Tulane researcher awarded $1.9 million to study mosquitoes that transmit viruses
Patricia Scaraffia, PhD, assistant professor in the Department of Tropical Medicine and member of the Vector Borne Infections Diseases Center at Tulane's School of Public Health and Tropical Medicine, was recently awarded a five-year $1.9 million grant from the National Institutes of Allergy and Infectious Diseases to study the mechanistic regulation of ammonia metabolism in Aedes aegypti mosquitoes, vectors of Zika, dengue, yellow fever and chikungunya viruses.
Despite aggressive worldwide attempts to control mosquito populations, current strategies remain only partially effective. A better understanding of mosquito metabolism could lead to the discovery of novel metabolic targets for vector control.

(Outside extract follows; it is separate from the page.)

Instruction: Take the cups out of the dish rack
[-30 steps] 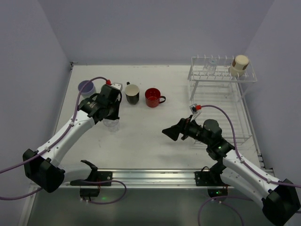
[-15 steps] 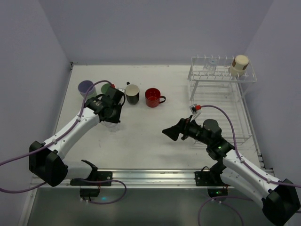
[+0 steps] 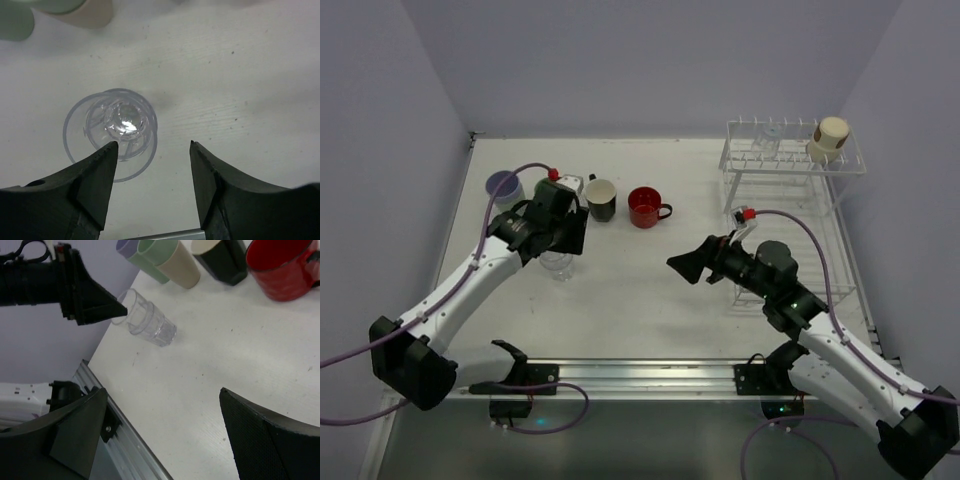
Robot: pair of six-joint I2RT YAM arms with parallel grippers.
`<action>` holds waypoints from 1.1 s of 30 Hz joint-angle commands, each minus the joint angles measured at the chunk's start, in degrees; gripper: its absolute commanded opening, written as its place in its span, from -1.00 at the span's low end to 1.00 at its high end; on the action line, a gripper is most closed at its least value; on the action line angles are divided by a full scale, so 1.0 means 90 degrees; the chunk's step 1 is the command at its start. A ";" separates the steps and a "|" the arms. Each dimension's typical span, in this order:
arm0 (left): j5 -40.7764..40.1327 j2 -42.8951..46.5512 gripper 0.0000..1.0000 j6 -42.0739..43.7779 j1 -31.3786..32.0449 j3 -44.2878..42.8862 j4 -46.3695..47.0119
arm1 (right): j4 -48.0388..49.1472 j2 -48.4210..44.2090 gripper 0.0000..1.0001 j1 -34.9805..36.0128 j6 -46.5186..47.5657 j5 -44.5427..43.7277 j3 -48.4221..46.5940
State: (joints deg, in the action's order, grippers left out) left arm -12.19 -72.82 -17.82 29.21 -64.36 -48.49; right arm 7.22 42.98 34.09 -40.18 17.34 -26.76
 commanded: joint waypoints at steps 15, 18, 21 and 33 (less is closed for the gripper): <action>0.2380 0.4135 0.64 0.0008 0.0006 0.2423 0.3708 | -0.3203 0.1950 0.47 -0.1687 0.2804 -0.3948 -0.5676; 0.2389 0.4282 0.64 0.0076 -0.0003 0.2805 0.3855 | -0.3458 0.2866 0.81 -0.1854 0.3116 -0.4347 -0.6458; 0.2516 0.4282 0.64 0.0203 -0.0004 0.2737 0.3786 | -0.3605 0.3658 0.98 -0.1990 0.3351 -0.4641 -0.7054; 0.2750 0.4175 0.64 0.0301 -0.0013 0.2737 0.3757 | -0.3762 0.5351 0.85 -0.2644 0.3557 -0.4848 -0.7954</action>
State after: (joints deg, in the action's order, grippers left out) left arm 10.87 -35.11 -16.69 29.28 -38.54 -17.15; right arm -26.22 90.96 10.96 -10.15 -24.58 -94.91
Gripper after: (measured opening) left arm 0.821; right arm 0.927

Ammonia, one of the metabolic by-products of blood meal digestion, cannot be stored inside cells, and therefore nitrogen balance must be tightly regulated to prevent ammonia toxicity. In the absence of a urea cycle for ammonia disposal, mosquitoes either directly excrete ammonia or metabolize it efficiently through specific pathways that were not thought to be present in mosquitoes.

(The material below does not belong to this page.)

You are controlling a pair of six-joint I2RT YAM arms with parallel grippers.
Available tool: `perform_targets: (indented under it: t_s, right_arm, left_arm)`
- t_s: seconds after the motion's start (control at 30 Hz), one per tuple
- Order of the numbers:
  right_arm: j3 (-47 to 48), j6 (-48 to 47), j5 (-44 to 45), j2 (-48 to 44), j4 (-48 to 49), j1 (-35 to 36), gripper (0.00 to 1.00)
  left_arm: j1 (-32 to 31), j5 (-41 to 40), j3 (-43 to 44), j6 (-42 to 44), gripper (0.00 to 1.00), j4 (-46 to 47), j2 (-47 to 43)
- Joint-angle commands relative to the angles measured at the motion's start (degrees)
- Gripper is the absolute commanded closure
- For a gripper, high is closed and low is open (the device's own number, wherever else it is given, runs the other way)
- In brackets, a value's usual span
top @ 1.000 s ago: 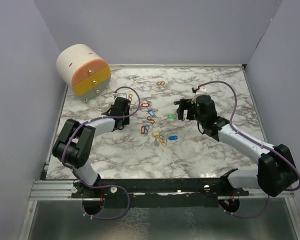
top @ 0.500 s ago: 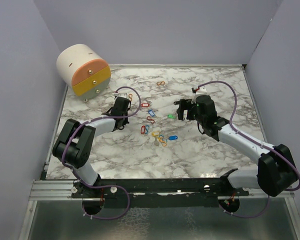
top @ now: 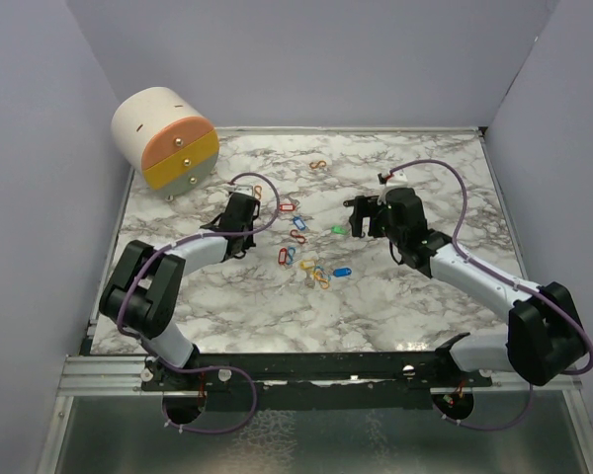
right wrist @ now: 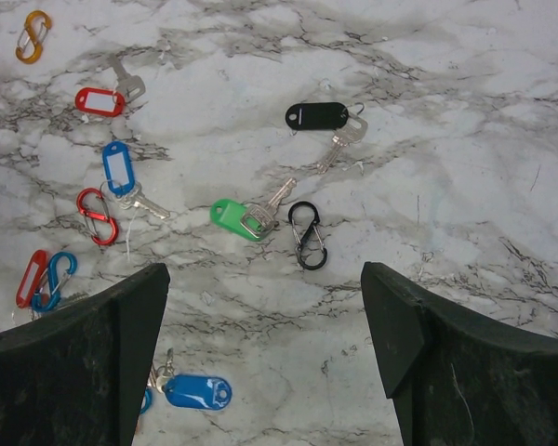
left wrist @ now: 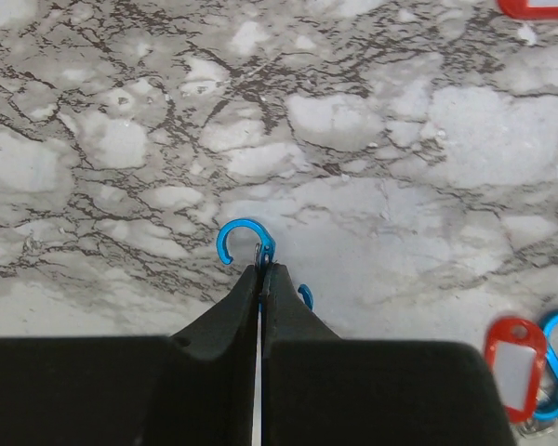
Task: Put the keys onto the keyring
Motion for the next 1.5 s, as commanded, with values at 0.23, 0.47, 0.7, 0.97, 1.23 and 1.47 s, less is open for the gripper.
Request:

"What remains unknown is how these metabolic pathways for ammonia detoxification are regulated," Scaraffia said.
She says the research is expected to uncover mosquito-specific regulatory mechanisms under high demands of ammonia detoxification.

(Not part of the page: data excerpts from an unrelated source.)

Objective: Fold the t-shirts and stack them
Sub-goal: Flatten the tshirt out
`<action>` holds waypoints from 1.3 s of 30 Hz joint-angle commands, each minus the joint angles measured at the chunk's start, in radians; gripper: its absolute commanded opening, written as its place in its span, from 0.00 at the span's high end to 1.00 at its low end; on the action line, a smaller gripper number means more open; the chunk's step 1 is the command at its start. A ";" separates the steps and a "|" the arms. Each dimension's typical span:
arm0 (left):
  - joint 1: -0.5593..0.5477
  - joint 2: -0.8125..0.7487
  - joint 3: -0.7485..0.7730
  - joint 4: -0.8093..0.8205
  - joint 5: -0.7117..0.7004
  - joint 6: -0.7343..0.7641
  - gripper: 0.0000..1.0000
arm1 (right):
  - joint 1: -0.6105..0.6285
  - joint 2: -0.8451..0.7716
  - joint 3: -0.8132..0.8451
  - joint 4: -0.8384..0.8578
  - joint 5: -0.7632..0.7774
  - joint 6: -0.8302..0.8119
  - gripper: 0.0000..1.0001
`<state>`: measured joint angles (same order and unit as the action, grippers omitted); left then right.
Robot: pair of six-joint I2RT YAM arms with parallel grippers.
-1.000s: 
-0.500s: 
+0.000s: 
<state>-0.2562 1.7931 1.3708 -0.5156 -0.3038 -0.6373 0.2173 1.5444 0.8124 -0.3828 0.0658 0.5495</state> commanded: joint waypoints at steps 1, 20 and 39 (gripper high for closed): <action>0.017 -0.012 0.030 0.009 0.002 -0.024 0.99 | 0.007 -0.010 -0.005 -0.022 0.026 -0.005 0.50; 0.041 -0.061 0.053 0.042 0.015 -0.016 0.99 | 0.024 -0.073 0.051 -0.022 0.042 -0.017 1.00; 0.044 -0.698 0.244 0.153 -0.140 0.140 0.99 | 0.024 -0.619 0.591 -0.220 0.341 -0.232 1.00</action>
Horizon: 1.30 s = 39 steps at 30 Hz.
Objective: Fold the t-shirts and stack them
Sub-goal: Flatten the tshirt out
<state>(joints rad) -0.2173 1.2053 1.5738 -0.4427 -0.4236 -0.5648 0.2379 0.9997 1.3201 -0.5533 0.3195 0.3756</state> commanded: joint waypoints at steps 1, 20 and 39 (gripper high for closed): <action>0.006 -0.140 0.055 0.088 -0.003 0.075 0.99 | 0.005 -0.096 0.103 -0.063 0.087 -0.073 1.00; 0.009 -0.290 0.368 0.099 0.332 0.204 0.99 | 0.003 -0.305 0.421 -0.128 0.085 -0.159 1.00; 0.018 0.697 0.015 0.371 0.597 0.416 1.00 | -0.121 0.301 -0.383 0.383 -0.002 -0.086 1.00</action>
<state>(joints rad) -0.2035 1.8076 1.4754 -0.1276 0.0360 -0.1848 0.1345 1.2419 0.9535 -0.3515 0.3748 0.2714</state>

"It is also expected that what can be learned in Ae. aegypti mosquitoes through traditional and advanced technologies will be broadly applicable to identify regulatory mechanisms in other arthropod vectors of diseases, as well as in other biological systems,” Scaraffia said.
"The develop of fundamental knowledge toward the identification of metabolic targets or regulators can assist in the development and implementation of better mosquito control strategies to improve public health."